Version 5.6 RC 2 has been posted

I am pleased to announce that Version 5.6 RC 2 has been posted.

http://oval.mitre.org/language/download/schema/version5.6/index.html

With this release candidate we are also delaying the official release of version 5.6 by one week. The new release date is September 4^th. If you have any questions or comments, please let us know.

Thanks,

Jon

The following known issues have been fixed in Version 5.6 RC 2:

-          BUG - Missing lower bound on the max_depth attribute in all file behaviors to -1.

While updating the interpreter we noticed that the schema did not set a lower bound on this attribute despite the fact that the schema documentation implied a lower bound of -1 and one was intended.

-          BUG - Missing Schematron rule to ind-def:textfilecontent_test and ind-def:textfilecontent54_test.

The schema documentation specified that the line entity uses a pattern match only the Schematron rule enforcing this was missing.

-          BUG - Missing state_operator attribute to the oval-res:TestType definition.

When updating the oval-def:TestType to support a single test referencing multiple states the state_operator attribute was added to the oval-def:TestType, but it was not added to the oval-res:TestType.

-          BUG – Documentation of new state_operator did not align with intended behavior.

While implementing support for the new state_operator in the OVAL Interpreter we realized that the documentation for this new attribute was not clear and would likely lead to the wrong implementation.

-          BUG – Incorrect documentation on the ind-def:ldap_test

The documentation specifically disallowed the collection of data from LDAP objects that did not contain a relative_dn value (relative_dn set to nil) as it also required that the attribute entity to also be set to nil.  As a result, data from the LDAP objects that only include a suffix value such as the domain (DC=Example,DC=Com) could not be collected.

-          BUG - Incorrect the documentation on the win-def:activedirectory_test

The documentation specifically disallowed the collection of data from Active Directory objects that did not contain a relative_dn value (relative_dn set to nil) as it also required the attribute entity to also be set to nil.  As a result, data from Active Directory objects that only include a naming context value such as the domain (DC=Example,DC=Com), configuration (CN=Configuration,DC=Example,DC=Com), and schema ( CN=Schema,CN=Configuration,DC=Example,DC=Com) could not be collected.

-          FEATURE REQUEST - Request for new IBM AIX test for examining interim fixes.
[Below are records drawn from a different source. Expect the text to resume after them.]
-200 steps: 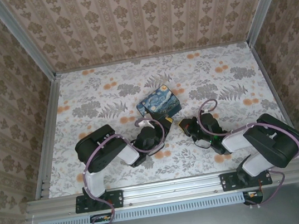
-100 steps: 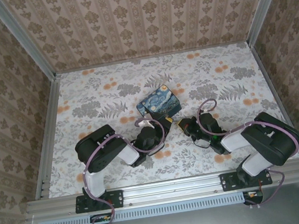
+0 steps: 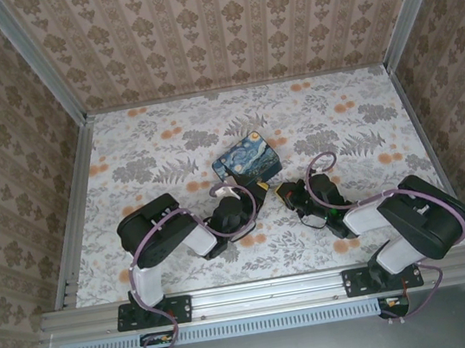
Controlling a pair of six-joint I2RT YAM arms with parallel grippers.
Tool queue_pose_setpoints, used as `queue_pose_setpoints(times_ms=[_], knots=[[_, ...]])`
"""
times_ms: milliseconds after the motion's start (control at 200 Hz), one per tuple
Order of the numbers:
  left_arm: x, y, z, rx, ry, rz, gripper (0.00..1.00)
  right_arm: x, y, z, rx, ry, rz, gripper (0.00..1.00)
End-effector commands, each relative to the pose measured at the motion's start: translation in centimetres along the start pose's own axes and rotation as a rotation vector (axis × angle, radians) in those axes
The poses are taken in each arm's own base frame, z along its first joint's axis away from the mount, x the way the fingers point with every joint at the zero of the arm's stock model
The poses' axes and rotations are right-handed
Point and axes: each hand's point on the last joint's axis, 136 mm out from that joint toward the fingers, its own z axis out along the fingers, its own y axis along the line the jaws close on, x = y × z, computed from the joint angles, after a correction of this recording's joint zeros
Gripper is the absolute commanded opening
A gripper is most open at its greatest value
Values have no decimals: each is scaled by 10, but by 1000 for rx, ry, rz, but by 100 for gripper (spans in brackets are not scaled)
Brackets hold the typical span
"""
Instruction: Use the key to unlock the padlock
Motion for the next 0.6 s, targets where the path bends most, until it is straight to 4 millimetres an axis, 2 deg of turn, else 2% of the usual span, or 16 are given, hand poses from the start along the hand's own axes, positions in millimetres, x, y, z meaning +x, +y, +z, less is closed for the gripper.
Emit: queue_pose_setpoints(times_ms=[0, 305, 595], knots=[[3, 26, 1, -85, 1, -21, 0, -3, 26, 1, -64, -17, -6, 0], [4, 28, 0, -94, 2, -14, 0, -4, 32, -1, -68, -18, -19, 0], [2, 32, -1, -102, -5, -14, 0, -3, 28, -4, -52, -16, -28, 0]])
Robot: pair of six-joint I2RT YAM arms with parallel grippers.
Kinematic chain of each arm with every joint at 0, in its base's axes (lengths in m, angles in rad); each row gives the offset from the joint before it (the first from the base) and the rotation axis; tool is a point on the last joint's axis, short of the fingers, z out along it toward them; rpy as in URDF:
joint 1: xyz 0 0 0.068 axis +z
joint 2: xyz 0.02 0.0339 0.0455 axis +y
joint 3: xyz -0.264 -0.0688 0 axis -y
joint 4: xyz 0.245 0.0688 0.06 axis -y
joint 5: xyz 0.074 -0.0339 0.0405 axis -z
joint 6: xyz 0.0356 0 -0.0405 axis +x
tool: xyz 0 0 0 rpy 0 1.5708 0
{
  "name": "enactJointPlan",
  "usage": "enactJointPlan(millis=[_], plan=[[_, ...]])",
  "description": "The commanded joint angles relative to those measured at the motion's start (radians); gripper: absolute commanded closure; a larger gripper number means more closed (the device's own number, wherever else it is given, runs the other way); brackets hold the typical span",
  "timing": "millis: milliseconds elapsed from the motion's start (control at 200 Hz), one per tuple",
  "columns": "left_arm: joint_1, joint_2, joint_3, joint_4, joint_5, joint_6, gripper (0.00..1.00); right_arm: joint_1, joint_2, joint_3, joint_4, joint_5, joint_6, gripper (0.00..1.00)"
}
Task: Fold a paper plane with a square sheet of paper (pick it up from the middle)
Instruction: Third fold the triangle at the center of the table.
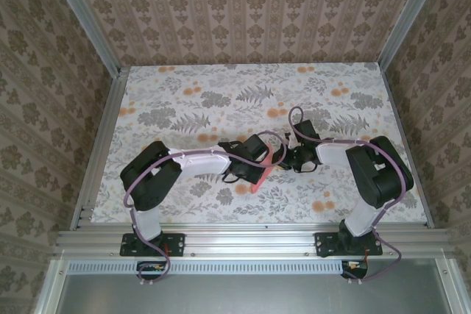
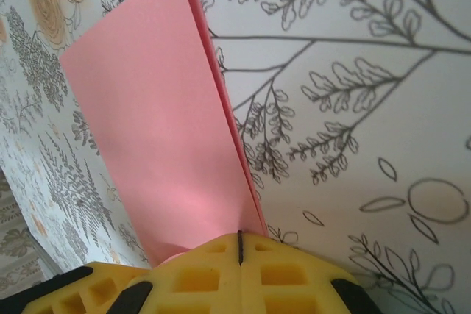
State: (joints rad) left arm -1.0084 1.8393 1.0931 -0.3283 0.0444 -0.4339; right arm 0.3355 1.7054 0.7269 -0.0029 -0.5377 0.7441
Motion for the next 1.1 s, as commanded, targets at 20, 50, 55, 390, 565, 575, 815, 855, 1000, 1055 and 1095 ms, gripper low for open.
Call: enactJointPlan(millis=[20, 50, 55, 390, 565, 575, 815, 855, 1000, 1055, 1095], plan=[[-0.008, 0.011, -0.016, -0.049, -0.022, -0.012, 0.99, -0.011, 0.050, -0.045, 0.005, 0.048, 0.019, 0.94], [-0.008, 0.009, -0.017, -0.049, -0.024, -0.014, 0.99, -0.011, 0.037, -0.045, 0.004, 0.044, 0.020, 0.94], [-0.007, 0.008, -0.017, -0.050, -0.024, -0.013, 0.99, -0.011, 0.034, -0.044, 0.003, 0.043, 0.020, 0.94], [-0.008, 0.003, -0.022, -0.039, -0.032, -0.040, 0.99, 0.009, -0.159, -0.069, 0.023, -0.065, 0.078, 0.93], [-0.007, 0.011, -0.018, -0.042, -0.029, -0.041, 0.99, 0.051, -0.136, -0.132, 0.131, -0.066, 0.150, 0.93], [-0.008, 0.011, -0.017, -0.041, -0.029, -0.041, 0.99, 0.054, -0.132, -0.136, 0.142, -0.067, 0.155, 0.93], [-0.008, 0.011, -0.020, -0.045, -0.027, -0.037, 1.00, 0.085, -0.083, -0.152, 0.206, -0.065, 0.181, 0.93], [-0.008, 0.008, -0.022, -0.046, -0.028, -0.037, 0.99, 0.085, -0.085, -0.152, 0.199, -0.057, 0.179, 0.93], [-0.008, 0.006, -0.024, -0.043, -0.029, -0.037, 0.99, 0.095, -0.094, -0.138, 0.192, -0.065, 0.176, 0.93], [-0.008, 0.006, -0.025, -0.039, -0.029, -0.038, 0.99, 0.101, -0.092, -0.131, 0.184, -0.065, 0.176, 0.93], [-0.009, 0.007, -0.021, -0.037, -0.028, -0.038, 0.99, 0.106, -0.088, -0.128, 0.180, -0.061, 0.175, 0.93]])
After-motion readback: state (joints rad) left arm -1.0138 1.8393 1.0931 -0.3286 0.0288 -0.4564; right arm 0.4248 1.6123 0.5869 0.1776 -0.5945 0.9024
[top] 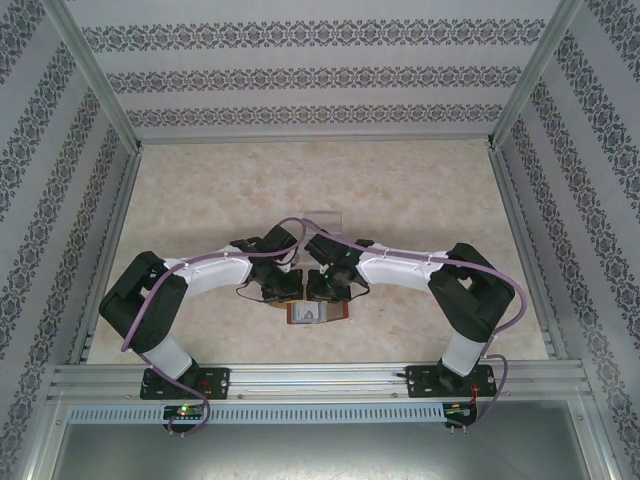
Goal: Take the credit cards out of the card holder
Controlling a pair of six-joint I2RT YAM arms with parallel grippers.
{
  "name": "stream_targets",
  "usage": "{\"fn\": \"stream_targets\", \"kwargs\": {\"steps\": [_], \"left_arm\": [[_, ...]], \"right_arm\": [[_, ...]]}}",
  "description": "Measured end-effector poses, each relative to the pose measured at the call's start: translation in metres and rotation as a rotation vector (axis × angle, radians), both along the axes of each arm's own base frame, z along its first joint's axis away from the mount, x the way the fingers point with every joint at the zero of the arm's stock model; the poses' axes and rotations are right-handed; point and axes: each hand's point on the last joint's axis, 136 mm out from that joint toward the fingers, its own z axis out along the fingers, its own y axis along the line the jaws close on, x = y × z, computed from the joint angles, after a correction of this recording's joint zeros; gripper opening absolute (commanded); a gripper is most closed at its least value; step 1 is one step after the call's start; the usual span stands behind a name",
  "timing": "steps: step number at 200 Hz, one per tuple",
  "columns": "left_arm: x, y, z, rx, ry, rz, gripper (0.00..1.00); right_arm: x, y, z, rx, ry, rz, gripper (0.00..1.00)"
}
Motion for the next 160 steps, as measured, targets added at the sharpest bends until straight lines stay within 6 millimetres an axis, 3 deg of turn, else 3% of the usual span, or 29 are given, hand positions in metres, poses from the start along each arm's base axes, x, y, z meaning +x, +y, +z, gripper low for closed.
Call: {"fn": "stream_targets", "kwargs": {"steps": [97,160], "left_arm": [[0.0,0.0,0.0,0.002,-0.002,0.001,0.04],[-0.001,0.005,-0.002,0.027,0.004,0.005,0.04]], "right_arm": [[0.0,-0.005,-0.003,-0.028,-0.002,-0.003,0.26],[-0.001,-0.011,0.005,-0.041,-0.014,-0.009,0.27]]}}
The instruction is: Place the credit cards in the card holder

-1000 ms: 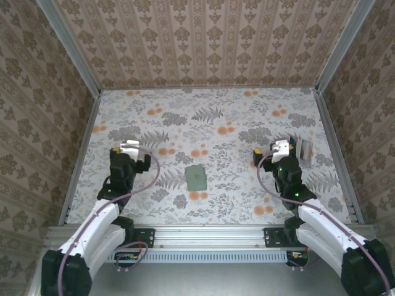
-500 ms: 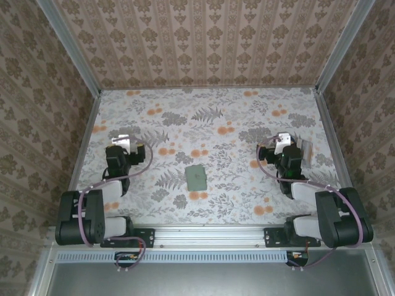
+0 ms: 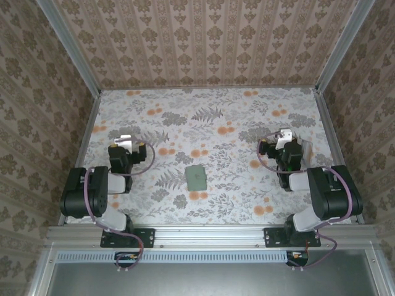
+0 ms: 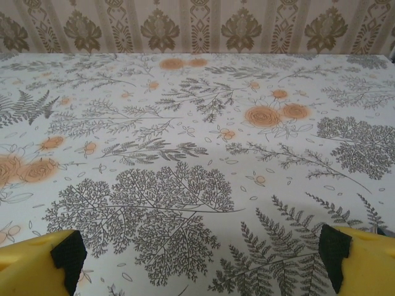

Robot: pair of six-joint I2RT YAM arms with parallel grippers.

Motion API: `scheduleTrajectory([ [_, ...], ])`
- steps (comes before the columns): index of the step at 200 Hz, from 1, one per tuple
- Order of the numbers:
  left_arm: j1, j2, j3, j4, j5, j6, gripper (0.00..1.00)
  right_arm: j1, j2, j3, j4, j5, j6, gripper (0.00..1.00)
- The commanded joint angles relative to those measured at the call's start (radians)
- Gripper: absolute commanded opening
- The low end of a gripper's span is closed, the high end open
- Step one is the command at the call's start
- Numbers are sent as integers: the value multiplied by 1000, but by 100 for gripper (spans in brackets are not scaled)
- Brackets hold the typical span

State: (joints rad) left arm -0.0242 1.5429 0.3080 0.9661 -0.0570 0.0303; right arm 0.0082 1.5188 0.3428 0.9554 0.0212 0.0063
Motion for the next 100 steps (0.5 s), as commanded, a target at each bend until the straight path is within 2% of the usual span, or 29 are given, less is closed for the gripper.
scheduleTrajectory([
  [1,-6,-4,50,-13,-6,25,100,-4,12,67,-103,-14,19,100],
  [38,-8,-6,93,-104,-38,9,100,-5,10,61,-95,-12,23,100],
  [100,-9,-6,91,-99,-41,11,100,-5,11,63,-95,-12,23,100],
])
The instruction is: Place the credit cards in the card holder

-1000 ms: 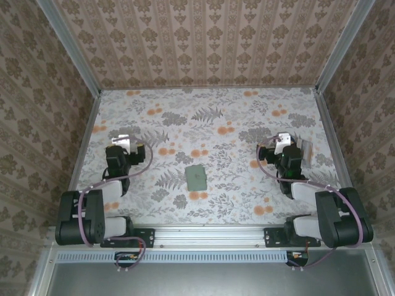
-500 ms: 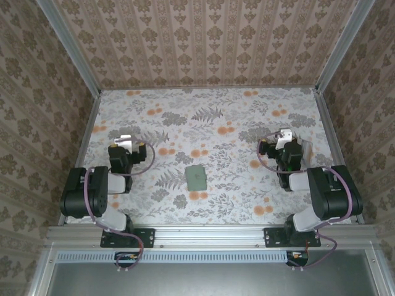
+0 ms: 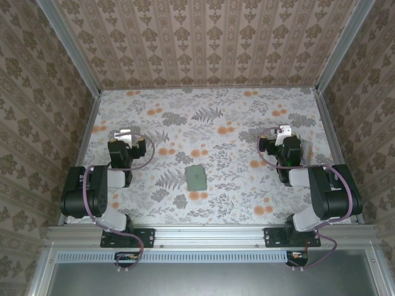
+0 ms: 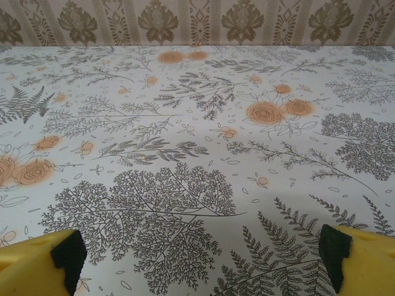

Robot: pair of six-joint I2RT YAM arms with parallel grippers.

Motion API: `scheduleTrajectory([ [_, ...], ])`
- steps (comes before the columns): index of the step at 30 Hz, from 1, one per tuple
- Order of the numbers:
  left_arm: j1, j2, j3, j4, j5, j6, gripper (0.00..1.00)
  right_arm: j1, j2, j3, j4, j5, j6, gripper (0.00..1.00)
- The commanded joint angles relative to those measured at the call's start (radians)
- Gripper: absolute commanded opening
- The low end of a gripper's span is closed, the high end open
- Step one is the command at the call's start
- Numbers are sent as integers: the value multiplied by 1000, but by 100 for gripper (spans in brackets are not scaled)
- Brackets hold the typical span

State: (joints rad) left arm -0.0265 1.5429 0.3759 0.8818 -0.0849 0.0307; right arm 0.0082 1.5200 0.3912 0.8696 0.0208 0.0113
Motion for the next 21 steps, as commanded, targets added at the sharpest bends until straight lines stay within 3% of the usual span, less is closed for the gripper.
scheduleTrajectory([
  [1,-7,-6,23,-15,-12,11,100,-5,9,14,-9,-12,18,100],
  [21,-7,-7,23,-16,-13,10,100,-5,9,18,-17,8,23,100],
])
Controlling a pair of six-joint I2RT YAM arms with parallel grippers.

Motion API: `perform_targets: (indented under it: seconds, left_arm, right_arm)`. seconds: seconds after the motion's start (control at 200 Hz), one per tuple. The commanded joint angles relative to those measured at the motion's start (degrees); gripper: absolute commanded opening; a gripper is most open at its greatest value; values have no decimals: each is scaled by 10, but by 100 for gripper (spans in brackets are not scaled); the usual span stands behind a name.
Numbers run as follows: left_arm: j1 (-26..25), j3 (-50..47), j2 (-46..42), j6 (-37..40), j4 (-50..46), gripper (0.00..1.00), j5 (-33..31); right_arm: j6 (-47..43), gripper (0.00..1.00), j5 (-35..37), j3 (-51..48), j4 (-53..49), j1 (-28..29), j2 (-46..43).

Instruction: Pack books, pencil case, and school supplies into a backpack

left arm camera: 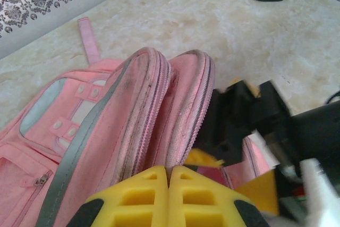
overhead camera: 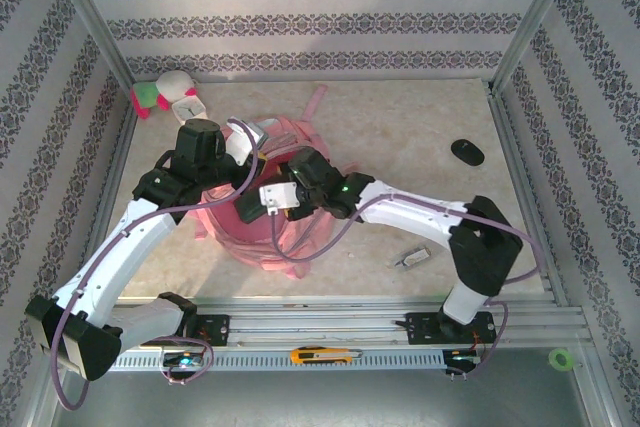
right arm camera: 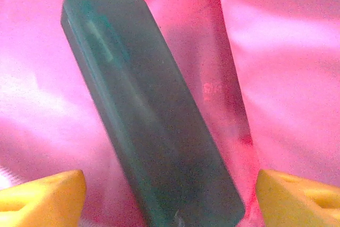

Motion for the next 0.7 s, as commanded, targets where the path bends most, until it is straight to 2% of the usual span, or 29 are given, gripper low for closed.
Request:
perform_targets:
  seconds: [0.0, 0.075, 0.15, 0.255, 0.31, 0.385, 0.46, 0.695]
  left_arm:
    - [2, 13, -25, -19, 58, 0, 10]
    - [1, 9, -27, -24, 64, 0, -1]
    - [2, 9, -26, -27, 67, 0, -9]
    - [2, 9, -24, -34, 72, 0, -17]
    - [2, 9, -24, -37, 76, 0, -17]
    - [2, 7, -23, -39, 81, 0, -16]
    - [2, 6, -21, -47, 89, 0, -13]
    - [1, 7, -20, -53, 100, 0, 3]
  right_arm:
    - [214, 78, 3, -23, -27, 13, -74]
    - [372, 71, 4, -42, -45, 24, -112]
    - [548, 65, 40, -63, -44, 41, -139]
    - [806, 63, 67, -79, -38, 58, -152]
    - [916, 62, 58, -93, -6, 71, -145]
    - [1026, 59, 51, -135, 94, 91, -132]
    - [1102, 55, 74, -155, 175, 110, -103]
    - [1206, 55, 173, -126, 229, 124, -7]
There has also been a request for a new test in the AIX component schema that will support checking interim fixes without this support OVAL cannot be used to support this kind of patch checking any other way. Adding this test now will greatly reduce the level of effort required to get this new test into the language. The alternative is to do a 5.7 release on an shortened release timeline to add this test. A 5.7 will not be finalized in time for the next revision of SCAP whereas 5.6 will. This means that vendors that must support SCAP may have to support two versions of OVAL.

-          FEATURE REQUEST - Request for new behavior on the win-def:wuaupdatesearcher_object.

There has also been a request for a new behavior on the win-def:wuaupdatesearcher_object that will allow a content author to specifically include or exclude updates that have been superseded. Adding this behavior now will make this test much more useful.